Lembro da ansiedade de estar em um grupo de amigos e sempre atento às minhas falas para que eu não fosse objeto de zoeira e inferiorização. Buscava revelar apenas minhas qualidades e feitos. Isso porque nos grupos de amigos é necessário se destacar como o mais bonito, o mais xavequeiro, bem sucedido, inteligente, engraçado. Enfim, mostrar que é o melhor do grupo em algo. Isso sem falar na dificuldade de demonstrar afeto pelos meus amigos. O que muitas vezes fazia por meio de brincadeiras e com o mínimo de contato físico.

Além disso, a necessidade de ser aceito pelo grupo e de provar a masculinidade, faz com que surja a cumplicidade entre os homens. Também conhecida como a broderagem tóxica. Eu não concordava com atitudes e comentários machistas e até misóginos de amigos, mas raramente externava meu incômodo. Uma vez que, quando o fazia, era alvo de gozações ou silenciamento.

Ressignificação da broderagem

Conforme fui crescendo e questionando a forma de expressão hegemônica da masculinidade, eu fui me afastando de muitos amigos. Encontrava-os apenas em almoços, bares, festas e outros espaços de confraternização. Mas as relações de verdadeira amizade, em que há escuta, afeto, abertura e aceitação plena, eu só nutria com mulheres.

Até que eu passei a participar de um grupo reflexivo de homens que, no dia 20 de julho de 2017, passou a se autodenominar de Brotherhood. Sim, no dia em que se celebra a amizade, nasceu oficialmente um grupo de homens que busca transformar a sociedade por meio de uma ressignificação da relação dos homens consigo mesmos, com as pessoas ao seu redor e com o ambiente em que vivem. Esse grupo adota no nome a vontade de ressignificar a broderagem para que ela se torne saudável.

Brotherhood e aprendizado

Aprendi e aprendo muito com os homens (e mulheres) que participaram e participam do Brotherhood.

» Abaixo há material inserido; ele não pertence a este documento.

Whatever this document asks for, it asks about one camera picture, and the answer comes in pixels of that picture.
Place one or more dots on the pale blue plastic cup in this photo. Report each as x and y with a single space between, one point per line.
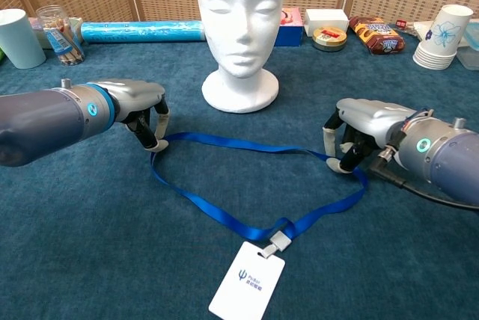
18 39

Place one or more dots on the brown chocolate cookie pack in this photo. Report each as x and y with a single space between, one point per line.
378 36

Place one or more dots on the clear jar of snack sticks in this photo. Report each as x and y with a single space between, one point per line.
61 36

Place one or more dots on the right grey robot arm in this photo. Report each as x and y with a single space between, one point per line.
449 159

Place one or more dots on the white foam mannequin head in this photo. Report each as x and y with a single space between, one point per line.
239 36

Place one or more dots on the teal blue table cloth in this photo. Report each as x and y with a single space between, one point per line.
112 223

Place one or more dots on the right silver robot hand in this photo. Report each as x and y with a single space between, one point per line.
370 118

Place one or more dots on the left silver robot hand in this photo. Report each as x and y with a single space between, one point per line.
138 95

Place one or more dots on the stack of flower paper cups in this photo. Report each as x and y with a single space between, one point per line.
443 36

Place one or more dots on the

Deixei de a todo momento me preocupar em construir externamente uma imagem incrível do homem que sou, de ter que provar meu valor. Passei a demonstrar afeto genuíno por outros homens, expressando que os amava sem qualquer receio de julgamento. Aprendi que é possível cultivar relações de amizade com outros homens em que posso ser vulnerável e apontar falhas e atos preconceituosos sem constrangimento.

Sigo tendo facilidade de fazer amizades. Entretanto, hoje posso dizer que tenho amigas e amigos de verdade. Aprendi a me amar como sou por meio dessas relações e a gerar confiança e coragem para me expressar diante de atos que considero prejudiciais. Hoje há muitos grupos como o Brotherhood espalhados pelo Brasil e pelo mundo. Convido todos os homens a refletirem sobre suas amizades e a ressignificar a broderagem. Por nós mesmos, por eles, por elas, por todas as pessoas.

*Os textos de colunistas não refletem, necessariamente, a opinião de Vida Simples.